Virtual Reality Compression

Imagine if you could do a 3d scan of various objects at a certain resolution. Say 1 megapixels (1 million pixels) per square centimeter. Then you took those various objects and placed them all in a 3d enviornment. You would end up with an enviornment that was several billion pixels in size. In order to be able to see/interact in that enviroment in a realisitc way how well would you need it displayed to you?

Recently I started thinging about this. The real world is very detailed. Right down to the atomic, subatomic levels, string theory, ect. But the human eye isn’t capable of rendering objects that small all by itself. So in a virtual enviornment do you need that level of detail?

Short answer, no. Truth be told those are the elements that make up the fabric of our universe. But in a digital world you go into it knowing full well it’s made up of pixels. You’re more interested in a the broader aspect rather then the small detail.

So if you step into a virtual reality and your standing in a room. This room being comprised of billions of pixels. From a distance most of the objects contain detail but you’re hard pressed to see it all. You move closer to an object and the detail starts to jump out at you more. But everything else slowly moves out of the picture or becomes lost to you as a blob of blurry background.

I have 20/20 vision myself and I can only get as close as about 4 or 5 inches to an objects and still be able to focus in on it. So the object that gets scanned only needs a resolution that is that great.

The human eye is really an amazing thing. It is a continuously scanning mechanism. Different parts of the eye are updated at different times. Unlike motion pictures which shoot 24 complete images per second, the human eye is fluid in it’s updating.

The eye does see only a small portion of the world in focus at one time. If you focus in on an object you’ll see that the objects immediately around are somewhat in focus, around them others are even less in focus and the further away from the object you’re focusing on the softer your vision gets. Or the closer you move to an object everything around it falls further out of focus.

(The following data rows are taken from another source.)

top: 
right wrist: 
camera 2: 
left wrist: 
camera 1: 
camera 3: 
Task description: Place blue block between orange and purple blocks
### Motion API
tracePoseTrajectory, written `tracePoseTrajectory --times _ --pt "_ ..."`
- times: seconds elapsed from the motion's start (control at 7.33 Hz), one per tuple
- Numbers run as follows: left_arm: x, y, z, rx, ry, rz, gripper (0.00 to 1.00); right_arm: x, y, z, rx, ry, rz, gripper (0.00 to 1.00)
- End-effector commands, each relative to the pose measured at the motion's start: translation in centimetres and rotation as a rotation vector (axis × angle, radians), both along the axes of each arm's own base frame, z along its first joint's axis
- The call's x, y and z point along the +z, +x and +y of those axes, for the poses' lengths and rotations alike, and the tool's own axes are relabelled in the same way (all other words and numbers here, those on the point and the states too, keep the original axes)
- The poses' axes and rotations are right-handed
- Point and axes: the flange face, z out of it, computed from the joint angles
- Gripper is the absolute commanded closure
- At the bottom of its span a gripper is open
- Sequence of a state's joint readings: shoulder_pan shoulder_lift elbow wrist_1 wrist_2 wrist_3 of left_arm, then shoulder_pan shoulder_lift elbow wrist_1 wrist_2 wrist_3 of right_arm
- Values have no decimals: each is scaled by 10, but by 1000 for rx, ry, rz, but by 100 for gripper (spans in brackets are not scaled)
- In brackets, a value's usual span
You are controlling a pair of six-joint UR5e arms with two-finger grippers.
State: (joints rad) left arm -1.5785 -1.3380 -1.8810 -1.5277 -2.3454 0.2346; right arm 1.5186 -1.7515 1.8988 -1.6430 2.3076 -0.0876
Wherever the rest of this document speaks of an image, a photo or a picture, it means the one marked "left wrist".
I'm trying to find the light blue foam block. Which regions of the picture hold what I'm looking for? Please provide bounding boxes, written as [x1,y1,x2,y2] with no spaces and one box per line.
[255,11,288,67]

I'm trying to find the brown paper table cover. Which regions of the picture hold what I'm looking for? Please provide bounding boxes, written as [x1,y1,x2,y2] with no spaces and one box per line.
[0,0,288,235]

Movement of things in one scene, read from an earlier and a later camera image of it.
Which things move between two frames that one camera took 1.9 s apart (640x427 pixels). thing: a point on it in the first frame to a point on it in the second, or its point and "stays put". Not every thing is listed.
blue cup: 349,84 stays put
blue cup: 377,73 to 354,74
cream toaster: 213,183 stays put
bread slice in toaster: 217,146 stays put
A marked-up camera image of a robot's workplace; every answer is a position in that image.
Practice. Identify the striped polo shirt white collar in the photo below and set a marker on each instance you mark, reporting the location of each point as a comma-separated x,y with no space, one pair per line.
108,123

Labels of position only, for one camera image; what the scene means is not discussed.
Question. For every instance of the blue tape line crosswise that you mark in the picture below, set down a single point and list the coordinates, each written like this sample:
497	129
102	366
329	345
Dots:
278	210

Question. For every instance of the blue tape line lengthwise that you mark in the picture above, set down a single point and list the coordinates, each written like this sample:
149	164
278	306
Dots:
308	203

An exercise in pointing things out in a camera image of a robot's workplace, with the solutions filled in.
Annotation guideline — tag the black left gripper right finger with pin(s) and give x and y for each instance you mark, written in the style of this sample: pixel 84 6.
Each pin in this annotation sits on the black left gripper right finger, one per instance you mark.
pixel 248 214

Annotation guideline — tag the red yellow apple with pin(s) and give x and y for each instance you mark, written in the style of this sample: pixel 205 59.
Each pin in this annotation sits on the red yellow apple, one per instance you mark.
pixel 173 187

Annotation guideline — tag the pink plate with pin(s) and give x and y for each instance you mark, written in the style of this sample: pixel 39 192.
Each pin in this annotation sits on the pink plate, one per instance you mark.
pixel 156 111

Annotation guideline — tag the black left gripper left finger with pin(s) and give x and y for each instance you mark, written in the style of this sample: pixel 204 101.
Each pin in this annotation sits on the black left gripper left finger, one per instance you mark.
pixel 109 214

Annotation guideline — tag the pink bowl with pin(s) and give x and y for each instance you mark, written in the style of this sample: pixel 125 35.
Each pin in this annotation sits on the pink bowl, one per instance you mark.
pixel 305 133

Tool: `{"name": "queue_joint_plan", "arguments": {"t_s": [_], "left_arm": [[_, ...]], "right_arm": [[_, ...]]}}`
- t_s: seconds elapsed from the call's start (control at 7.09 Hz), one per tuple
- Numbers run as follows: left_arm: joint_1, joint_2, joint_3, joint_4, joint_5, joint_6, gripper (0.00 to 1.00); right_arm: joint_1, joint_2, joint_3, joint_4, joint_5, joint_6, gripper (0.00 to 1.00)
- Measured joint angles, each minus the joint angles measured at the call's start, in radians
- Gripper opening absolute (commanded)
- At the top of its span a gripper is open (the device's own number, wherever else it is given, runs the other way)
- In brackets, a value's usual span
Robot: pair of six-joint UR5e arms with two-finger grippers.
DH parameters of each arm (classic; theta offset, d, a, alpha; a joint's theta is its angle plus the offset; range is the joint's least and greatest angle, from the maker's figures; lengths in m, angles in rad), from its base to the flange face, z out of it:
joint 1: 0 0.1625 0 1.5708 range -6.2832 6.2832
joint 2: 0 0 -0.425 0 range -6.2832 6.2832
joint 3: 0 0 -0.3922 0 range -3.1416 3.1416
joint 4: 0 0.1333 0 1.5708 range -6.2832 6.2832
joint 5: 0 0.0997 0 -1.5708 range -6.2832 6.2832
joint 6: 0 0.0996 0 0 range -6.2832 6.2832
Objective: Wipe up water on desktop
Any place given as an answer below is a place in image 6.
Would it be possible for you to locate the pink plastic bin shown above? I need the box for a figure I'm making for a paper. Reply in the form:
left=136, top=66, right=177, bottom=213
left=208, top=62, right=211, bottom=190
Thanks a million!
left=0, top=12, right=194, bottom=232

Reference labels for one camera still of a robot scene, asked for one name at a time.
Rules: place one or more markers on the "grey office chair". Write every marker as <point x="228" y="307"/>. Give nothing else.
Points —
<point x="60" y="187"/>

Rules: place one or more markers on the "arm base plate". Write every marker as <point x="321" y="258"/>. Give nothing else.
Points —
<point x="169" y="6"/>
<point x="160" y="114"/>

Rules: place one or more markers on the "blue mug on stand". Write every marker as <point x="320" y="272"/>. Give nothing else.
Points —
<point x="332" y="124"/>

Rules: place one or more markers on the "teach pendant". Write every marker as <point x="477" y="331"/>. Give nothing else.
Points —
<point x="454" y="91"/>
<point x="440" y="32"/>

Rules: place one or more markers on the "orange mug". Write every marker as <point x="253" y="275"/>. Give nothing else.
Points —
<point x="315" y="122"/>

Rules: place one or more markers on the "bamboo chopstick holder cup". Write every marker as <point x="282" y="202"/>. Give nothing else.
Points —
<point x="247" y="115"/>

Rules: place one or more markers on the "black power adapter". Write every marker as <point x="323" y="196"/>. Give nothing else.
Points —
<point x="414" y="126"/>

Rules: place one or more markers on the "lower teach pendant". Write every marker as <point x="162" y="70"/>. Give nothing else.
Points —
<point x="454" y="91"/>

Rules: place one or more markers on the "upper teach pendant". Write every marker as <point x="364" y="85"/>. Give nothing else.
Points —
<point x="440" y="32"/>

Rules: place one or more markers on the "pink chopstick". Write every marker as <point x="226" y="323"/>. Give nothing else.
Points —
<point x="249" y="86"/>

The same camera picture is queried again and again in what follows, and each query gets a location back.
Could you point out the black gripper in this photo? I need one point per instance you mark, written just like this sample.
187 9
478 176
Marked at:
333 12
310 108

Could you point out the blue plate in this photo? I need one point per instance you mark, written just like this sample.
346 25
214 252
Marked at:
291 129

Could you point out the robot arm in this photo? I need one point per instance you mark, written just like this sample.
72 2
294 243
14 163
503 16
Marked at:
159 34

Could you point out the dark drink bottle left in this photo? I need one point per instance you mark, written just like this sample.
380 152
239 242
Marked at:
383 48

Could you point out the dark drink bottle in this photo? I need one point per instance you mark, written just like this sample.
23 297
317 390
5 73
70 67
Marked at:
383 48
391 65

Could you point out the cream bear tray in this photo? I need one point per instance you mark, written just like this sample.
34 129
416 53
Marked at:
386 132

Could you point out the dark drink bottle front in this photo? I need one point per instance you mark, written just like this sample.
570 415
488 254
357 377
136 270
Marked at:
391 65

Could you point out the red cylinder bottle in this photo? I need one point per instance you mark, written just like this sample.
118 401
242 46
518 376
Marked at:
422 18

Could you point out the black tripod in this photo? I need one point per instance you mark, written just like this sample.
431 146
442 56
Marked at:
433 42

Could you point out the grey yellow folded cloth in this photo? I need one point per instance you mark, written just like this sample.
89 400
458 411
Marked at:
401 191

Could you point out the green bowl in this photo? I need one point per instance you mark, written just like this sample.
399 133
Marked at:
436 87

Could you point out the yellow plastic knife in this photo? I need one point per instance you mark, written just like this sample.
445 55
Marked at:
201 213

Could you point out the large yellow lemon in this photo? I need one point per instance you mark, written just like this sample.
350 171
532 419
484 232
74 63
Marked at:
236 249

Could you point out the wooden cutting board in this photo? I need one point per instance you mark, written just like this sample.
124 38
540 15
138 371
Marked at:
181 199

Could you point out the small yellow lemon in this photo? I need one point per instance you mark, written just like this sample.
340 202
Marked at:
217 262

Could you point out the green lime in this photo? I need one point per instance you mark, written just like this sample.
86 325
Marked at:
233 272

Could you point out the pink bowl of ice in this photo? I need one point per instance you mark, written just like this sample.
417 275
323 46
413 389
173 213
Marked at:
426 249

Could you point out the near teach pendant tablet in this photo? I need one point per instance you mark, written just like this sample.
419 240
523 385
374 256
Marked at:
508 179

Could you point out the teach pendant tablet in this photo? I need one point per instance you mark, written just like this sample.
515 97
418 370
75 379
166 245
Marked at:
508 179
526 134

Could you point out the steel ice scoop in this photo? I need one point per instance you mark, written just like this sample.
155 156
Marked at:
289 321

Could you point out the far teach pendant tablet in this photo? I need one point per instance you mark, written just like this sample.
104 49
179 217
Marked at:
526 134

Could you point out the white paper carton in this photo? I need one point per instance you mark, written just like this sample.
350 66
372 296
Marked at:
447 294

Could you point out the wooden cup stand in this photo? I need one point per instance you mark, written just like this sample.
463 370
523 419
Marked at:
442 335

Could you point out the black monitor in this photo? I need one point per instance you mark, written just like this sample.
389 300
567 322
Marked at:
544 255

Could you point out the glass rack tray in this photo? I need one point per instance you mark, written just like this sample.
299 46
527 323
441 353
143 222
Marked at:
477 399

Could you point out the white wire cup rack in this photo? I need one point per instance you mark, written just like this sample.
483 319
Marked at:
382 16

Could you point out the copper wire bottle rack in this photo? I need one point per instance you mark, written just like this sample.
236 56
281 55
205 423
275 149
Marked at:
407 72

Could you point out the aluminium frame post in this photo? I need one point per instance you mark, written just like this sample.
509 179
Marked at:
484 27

The brain plays a big roll in stitching the world together all around you. As your eye constantly scans your subconscience is telling you that you can see more then you really can. By see I mean focus on. Because you already have memory of your surroundings.

This new train of thought has lead me to believe that the human eye may be less powerful then previously believed. In trying to relate it to computer and digital photography technology it may contain less pixels of resolving power then some people think. Though that doesn’t mean a whole lot. It’s still far greater with color, light sensitivity and motion then anything we have today. But when it comes to creating a digital landscape we may need less display resolution then we think.

The simple logic is this:

the 3d world is full of detail but the eye sees only a portion of that detail at a time. The brain fills in the blanks. So although you can only see that glass of water in perfect focus you know that yellow blob to the left and behind it is a book because you just were looking at it.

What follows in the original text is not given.